I’ve so appreciated the sermons that Pastor Jones and Pastor Bennett have preached these past three Sundays on the Kingship of Jesus. With regular inundation of pandemic statistics, governmental chaos, and disheartening displays of public insurrection, I need to be reminded that Jesus reigns. But grasping and appropriating His rule and dominion is not for the faint of heart or mind.
In His earthly ministry, Jesus proclaimed the reign of God and the kingdom of heaven as if it were a conviction. He wanted even the simplest to get his mind around it. But simplicity was not what hearers always walked away with. With levels of difference, He said that this kingdom was approaching, that it was here, that it was among us, that we needed to enter it, that we need to wait for it, that we desperately need the One who reigns within it.
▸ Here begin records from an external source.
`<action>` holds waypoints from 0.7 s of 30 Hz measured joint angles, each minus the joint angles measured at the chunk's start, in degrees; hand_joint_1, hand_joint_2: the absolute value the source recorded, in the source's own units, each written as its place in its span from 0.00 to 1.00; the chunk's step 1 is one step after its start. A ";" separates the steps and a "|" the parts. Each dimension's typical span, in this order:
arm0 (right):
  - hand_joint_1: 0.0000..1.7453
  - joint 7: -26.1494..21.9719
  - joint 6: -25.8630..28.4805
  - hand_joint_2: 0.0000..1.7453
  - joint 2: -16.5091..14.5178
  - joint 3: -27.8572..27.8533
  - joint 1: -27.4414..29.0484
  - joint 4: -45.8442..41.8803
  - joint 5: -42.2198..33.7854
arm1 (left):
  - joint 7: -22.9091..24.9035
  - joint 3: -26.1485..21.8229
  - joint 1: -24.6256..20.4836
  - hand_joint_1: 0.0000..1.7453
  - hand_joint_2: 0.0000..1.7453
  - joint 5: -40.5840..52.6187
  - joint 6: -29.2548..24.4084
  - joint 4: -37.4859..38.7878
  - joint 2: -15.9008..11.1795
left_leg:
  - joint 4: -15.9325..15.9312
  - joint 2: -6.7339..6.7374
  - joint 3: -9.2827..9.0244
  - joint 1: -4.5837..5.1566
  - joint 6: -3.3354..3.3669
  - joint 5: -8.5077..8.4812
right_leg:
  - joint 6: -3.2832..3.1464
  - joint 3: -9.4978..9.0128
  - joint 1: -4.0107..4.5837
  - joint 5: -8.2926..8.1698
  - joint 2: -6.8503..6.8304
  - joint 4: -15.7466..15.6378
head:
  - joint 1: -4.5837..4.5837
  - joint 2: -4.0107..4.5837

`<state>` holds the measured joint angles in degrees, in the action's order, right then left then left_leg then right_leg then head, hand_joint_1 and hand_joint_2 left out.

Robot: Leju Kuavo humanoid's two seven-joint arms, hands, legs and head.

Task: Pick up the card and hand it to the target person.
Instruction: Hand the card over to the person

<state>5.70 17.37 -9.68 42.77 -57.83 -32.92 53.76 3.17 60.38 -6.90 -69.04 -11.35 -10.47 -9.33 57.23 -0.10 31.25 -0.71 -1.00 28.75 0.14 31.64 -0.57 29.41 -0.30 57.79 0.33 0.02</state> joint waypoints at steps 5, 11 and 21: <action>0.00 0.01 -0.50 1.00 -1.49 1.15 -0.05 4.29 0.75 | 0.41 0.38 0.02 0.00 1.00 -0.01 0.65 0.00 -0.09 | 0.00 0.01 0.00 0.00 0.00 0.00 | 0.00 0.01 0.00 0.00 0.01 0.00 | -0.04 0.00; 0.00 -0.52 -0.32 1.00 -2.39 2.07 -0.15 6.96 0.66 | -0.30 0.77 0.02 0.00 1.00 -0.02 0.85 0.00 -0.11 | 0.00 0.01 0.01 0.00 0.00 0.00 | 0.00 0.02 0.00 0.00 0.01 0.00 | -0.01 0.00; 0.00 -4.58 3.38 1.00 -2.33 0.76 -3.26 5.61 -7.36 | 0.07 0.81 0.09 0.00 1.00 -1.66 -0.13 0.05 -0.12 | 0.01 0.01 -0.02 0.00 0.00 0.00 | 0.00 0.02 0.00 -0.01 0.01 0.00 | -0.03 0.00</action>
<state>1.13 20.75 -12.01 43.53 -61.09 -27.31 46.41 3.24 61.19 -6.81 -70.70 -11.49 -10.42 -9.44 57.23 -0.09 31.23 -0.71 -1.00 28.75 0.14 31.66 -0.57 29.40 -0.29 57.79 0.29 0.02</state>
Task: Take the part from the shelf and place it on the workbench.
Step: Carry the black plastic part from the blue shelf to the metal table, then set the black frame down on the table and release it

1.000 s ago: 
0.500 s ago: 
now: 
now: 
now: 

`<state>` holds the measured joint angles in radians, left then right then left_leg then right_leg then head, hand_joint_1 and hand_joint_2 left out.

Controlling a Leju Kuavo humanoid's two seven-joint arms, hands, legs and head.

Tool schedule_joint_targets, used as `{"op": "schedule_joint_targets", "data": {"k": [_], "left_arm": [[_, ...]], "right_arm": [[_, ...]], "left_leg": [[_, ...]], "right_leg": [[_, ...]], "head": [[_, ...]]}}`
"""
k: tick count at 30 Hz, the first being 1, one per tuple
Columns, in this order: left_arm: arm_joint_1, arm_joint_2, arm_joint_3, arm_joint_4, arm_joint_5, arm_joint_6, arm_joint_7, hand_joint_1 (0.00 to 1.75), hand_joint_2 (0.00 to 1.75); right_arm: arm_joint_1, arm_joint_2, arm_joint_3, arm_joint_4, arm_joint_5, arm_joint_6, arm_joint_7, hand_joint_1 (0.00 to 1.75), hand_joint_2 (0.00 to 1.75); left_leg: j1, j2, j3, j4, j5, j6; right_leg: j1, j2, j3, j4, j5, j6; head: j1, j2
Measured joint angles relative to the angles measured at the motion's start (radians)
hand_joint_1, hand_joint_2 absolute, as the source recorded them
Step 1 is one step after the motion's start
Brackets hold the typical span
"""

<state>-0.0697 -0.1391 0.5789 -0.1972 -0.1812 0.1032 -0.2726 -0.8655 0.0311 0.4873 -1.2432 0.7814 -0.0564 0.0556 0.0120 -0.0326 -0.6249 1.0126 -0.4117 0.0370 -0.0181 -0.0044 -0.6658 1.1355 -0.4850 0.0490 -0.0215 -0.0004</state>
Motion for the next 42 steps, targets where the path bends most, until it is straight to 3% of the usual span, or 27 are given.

The tension within those realities turned the clarity of each individual picture into a seemingly ambiguous portrait. He insisted that the kingdom “has come near you,” yet He prayed, “Thy kingdom come.” (Matthew 6.10) Paul too described the placement of believers in the kingdom as something established: “God has delivered us from the domain of darkness and transferred us to the kingdom of his beloved Son.” (Colossians 1.13) The writer of Hebrews described the kingdom as an ongoing gift we accept: “Let us be grateful for receiving a kingdom that cannot be shaken.” (Hebrews 12.28) To make matters more complex, Jesus also assigned the kingdom imagery such as a mustard seed, a treasure in a field, and a great banquet… among others. The kingdom of God presses us to inquire. What is the nature of this kingdom? Can it be all these things? Who is this messenger? And what kind of message requires the messenger to pour out His very life to tell it? Whatever this kingdom is, it unmistakably introduces us to a world far different from the one around us—one we cannot quite get our minds around. It is a kingdom that tells a story grand enough to master all other narratives. It is a kingdom with a King whose authority exposes our idols and reforms our thinking with great and surprising reversals of reality.
In this kingdom, Jesus proclaims we are shown a God who opens the eyes of the blind and raises the dead, who claims the last will be the first, and the servant is the greatest, but His proclamations did not cease with mere easy words. Jesus put these claims into action, placing this kingdom before us in such a way that forbids us to see any of it as mere religion, gullibility, or sentimentality: (Cf. Luke 23.1-23)
Then the whole company of them arose and brought him (Jesus) before Pilate … They began to accuse him, saying, “We found this man misleading our nation and forbidding us to give tribute to Caesar, and saying that he himself is Christ, a king.” Pilate asked him, “Are you the king of the Jews?” And he answered him, “You have said so.” Then Pilate said to the chief priests and the crowds, “I find no guilt in this man.”
But they were urgent, saying, “He stirs up the people, teaching throughout all Judea, from Galilee even to this place.”… but they were urgent, demanding with loud cries that he should be crucified. And their voices prevailed.
Jesus’ way was strewn with signs of the authority of another kingdom, yet His road led to death and humiliation. And yet … this Man is still “misleading” nations. The kingdom He proclaimed in life and in death continues to unravel our own notions.
In this world of, oh so much distraction, there sounds a clarion call for a new means of perception. Living somewhere between this kingdom of God’s reign and the familiar kingdom of earth, some of us never fully see or live in either. Still others somehow find themselves moved beyond the familiar borders of the world they know to the very threshold of the kingdom of God ; they long to see its fullness, still relishing in the here and now, and they discover more and more the One who reigns.